What a strange day today was.
Last week I was talking to one of my coaching clients about triggers. I told her how triggers could either debilitate you or enlighten you. I also confessed that I still have moments where something or someone, even a smell, will cause a painful memory from my past.
We discussed that sometimes triggers cause revelations – and we need to lean into those. They are gifts that if we choose to pull back the layers of we can discover a lot about who we are, why we do certain things, why we respond in particular ways and why we’ve become the person we are.
Well, today I had a trigger induced revelation. I’m a coach; I’m not perfect. I am human and growing just like everyone else.
This morning I realized that each time I was abused as a child and told not to cry about it or tell anyone, it prompted me to disallow experiencing feelings of anger. The one emotion had I not been afraid to feel and express, I believe could have saved me a lot of pain.
Instead, I stuffed it down and renamed it resignation.
My revelation today: I still do that. Something happened this morning that triggered the memory of a couple of hurtful conversations over the last few years – conversations that I resigned to, trading in my stand-up-for-myself voice and stuffing the anger inside a box that wants to explode.

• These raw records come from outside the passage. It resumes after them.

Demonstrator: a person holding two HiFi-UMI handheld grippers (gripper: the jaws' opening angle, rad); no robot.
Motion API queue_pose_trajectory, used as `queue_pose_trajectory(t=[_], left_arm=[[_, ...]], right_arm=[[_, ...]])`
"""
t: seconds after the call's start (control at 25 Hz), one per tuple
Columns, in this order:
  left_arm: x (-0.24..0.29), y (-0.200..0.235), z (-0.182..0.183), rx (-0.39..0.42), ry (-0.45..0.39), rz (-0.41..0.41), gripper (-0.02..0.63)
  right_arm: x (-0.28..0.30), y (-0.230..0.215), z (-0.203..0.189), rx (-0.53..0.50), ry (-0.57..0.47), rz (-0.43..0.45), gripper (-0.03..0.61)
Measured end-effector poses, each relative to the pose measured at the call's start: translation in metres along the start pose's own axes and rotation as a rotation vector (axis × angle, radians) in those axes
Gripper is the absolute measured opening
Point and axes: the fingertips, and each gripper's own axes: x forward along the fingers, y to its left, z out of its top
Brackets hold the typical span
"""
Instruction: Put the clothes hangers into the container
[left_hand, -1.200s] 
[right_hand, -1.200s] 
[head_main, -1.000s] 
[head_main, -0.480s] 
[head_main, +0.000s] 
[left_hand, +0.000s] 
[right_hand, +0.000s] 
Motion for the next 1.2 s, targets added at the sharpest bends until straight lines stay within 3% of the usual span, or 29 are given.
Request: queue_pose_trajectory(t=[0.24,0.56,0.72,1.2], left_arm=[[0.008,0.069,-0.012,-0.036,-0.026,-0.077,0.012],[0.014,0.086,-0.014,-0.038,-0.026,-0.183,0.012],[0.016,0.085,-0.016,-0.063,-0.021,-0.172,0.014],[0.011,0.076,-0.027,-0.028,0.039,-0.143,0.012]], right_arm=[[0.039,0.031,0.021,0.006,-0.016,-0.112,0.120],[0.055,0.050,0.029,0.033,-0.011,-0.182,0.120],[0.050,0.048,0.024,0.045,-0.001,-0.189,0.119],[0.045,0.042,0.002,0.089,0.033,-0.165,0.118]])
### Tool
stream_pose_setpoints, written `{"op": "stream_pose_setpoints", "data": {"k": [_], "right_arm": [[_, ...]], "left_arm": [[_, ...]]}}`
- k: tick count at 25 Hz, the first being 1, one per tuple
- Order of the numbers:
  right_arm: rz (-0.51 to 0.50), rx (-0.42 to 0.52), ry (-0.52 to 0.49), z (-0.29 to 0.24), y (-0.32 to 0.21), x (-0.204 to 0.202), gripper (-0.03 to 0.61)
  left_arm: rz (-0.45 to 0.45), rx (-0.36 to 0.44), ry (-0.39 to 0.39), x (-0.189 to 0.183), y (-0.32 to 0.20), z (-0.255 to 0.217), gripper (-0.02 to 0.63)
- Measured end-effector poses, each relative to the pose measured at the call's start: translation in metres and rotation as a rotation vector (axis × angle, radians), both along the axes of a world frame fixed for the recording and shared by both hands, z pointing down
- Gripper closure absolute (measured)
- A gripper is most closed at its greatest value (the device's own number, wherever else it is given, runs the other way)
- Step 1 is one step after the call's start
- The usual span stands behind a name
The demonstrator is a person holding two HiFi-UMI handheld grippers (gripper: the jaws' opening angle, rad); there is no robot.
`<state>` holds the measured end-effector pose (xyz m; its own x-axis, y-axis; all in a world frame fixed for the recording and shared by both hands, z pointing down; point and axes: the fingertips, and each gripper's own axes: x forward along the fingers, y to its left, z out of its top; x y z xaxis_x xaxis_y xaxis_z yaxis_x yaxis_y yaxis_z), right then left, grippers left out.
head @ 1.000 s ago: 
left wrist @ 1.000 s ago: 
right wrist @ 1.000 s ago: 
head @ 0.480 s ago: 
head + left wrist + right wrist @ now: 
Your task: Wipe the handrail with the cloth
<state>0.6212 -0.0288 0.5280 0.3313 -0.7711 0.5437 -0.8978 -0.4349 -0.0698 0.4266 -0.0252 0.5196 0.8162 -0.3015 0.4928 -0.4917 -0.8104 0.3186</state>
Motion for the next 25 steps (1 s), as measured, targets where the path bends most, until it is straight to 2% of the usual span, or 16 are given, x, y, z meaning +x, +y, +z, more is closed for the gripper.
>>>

Most of my Christian life I have heard that “to be angry is a Sin” and “Vengeance is the Lord’s.”
Half of that is right.
If we were not permitted to be angry, then we would not have been hardwired with that emotion. And we also would not need this verse.
Anger isn’t bad, but our response to it can be, let’s be clear on that.
And anger has nothing to do with vengeance. For me, I don’t need to right wrongs. I’d rather heap a load of kindness-coals on heads. And while that may be admirable, my sweet disposition and aversion to ruffling feathers, it isn’t healthy.
I sat with God over this today. I felt him confirm in my spirit that I need to tap into, with His lead, all the emotions he has wired in me. They are for my good. I just need to learn how to navigate some of them. He not only reminded me of the gift of emotions but that He also built within me a spine, and that I should use it. He is so sassy with me.
So what will this realization look like? I don’t know. Someone post a snarky comment and let’s test it out!
But my message is this: While triggers often feel uncomfortable and untimely, they almost always have something to reveal to you. Look for the revelation in them.
Also, I coached myself good today! I guess I should send me an invoice.